WHAT IS NEEDED – Below are the records; copy out every line that holds the word "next".

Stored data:
== == ==
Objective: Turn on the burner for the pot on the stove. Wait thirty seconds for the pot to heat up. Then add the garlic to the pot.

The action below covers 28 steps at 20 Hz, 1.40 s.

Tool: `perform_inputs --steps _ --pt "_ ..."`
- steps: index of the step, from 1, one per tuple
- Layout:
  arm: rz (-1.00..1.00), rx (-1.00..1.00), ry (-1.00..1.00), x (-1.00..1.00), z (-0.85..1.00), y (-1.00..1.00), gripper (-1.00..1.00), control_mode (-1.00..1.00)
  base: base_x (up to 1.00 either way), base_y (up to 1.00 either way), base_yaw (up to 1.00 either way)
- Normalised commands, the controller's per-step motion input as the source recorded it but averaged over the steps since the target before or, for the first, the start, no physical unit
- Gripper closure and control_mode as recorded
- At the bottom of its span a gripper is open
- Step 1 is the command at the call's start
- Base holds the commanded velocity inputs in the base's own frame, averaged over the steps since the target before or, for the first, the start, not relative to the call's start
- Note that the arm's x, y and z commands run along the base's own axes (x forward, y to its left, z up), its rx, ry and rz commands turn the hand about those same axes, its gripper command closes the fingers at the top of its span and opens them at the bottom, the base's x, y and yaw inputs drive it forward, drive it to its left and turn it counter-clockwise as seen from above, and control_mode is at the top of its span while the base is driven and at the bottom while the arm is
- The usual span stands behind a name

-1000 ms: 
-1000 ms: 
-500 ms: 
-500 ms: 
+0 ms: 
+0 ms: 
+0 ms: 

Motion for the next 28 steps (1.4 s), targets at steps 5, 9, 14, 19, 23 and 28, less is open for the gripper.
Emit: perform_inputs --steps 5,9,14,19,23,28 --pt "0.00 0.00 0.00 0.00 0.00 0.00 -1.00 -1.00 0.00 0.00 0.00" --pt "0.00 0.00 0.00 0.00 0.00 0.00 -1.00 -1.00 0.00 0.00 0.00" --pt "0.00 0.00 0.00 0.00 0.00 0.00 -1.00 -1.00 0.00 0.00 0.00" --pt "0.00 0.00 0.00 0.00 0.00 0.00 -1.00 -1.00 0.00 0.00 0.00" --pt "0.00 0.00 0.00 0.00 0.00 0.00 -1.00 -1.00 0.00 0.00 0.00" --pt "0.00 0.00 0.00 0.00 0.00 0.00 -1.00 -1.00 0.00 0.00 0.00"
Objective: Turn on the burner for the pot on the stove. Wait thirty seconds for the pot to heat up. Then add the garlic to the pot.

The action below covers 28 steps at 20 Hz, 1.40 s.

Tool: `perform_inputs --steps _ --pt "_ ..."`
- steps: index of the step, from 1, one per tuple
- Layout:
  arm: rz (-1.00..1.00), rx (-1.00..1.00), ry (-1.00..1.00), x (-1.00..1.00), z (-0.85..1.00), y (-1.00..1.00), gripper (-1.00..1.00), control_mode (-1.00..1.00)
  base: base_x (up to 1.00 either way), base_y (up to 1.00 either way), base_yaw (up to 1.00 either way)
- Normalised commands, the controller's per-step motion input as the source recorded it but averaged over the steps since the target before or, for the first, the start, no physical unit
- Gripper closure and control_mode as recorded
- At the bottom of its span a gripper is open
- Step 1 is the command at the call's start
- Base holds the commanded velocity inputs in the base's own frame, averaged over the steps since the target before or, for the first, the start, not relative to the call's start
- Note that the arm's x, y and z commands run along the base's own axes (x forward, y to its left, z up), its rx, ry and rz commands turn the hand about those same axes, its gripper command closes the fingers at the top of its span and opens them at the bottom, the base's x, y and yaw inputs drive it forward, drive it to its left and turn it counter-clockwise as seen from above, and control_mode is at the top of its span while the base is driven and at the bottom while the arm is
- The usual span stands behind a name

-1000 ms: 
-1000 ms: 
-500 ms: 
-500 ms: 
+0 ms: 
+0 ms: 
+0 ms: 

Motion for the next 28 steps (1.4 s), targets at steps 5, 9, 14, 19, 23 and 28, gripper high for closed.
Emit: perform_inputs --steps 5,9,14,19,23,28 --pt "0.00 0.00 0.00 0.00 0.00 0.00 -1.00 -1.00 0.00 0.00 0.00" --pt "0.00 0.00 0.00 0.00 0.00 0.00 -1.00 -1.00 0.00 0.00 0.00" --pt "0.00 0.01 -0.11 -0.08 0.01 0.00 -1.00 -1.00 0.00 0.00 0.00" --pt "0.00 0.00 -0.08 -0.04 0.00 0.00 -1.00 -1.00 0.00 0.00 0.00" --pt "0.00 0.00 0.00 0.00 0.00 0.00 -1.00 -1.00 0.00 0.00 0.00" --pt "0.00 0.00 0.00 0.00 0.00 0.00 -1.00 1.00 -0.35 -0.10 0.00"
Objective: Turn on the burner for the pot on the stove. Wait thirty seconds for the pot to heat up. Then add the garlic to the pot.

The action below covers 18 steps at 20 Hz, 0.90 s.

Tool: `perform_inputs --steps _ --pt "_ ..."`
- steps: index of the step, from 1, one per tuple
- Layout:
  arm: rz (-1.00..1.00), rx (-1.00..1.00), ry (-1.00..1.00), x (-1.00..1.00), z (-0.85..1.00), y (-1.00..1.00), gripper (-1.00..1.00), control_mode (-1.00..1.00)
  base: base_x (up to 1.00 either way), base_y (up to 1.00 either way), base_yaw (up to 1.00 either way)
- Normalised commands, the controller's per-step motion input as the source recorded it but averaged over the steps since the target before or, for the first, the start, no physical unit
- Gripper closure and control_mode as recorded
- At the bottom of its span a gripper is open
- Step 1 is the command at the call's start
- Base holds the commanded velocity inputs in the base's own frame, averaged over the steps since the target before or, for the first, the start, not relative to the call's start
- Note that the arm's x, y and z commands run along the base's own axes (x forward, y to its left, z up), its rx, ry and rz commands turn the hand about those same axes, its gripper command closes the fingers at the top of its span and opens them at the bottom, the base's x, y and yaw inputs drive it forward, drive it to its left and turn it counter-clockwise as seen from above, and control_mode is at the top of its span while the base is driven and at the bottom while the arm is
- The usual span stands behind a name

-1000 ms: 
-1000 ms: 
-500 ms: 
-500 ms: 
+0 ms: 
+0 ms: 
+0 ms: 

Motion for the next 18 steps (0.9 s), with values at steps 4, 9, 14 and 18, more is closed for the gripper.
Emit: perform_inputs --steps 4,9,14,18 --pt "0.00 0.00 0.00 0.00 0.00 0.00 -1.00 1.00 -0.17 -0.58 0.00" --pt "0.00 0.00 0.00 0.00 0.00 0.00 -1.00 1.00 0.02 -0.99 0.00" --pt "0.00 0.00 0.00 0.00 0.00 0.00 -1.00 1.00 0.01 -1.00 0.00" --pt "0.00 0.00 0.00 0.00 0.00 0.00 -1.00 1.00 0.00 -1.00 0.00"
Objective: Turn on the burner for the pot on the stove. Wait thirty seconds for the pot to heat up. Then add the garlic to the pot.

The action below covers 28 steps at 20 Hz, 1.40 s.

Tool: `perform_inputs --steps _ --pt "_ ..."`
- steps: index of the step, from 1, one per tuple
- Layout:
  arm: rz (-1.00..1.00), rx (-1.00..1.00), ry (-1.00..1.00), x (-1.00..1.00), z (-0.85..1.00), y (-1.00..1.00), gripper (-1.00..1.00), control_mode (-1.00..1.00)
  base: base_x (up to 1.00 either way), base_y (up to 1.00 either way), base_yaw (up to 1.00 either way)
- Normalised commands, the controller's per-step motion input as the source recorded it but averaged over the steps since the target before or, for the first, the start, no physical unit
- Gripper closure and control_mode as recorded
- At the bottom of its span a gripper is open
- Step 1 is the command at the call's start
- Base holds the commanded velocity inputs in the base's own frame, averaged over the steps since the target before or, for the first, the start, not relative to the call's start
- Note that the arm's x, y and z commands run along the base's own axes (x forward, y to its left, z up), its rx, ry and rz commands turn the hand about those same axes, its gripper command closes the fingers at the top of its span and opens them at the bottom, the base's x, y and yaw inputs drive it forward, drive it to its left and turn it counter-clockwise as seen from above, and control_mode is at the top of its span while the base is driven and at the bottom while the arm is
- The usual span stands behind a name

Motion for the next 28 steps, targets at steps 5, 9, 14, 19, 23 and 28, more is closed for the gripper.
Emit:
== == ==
ANSWER SECTION –
Motion for the next 28 steps (1.4 s), targets at steps 5, 9, 14, 19, 23 and 28, less is open for the gripper.
Motion for the next 28 steps (1.4 s), targets at steps 5, 9, 14, 19, 23 and 28, gripper high for closed.
Motion for the next 18 steps (0.9 s), with values at steps 4, 9, 14 and 18, more is closed for the gripper.
Motion for the next 28 steps, targets at steps 5, 9, 14, 19, 23 and 28, more is closed for the gripper.

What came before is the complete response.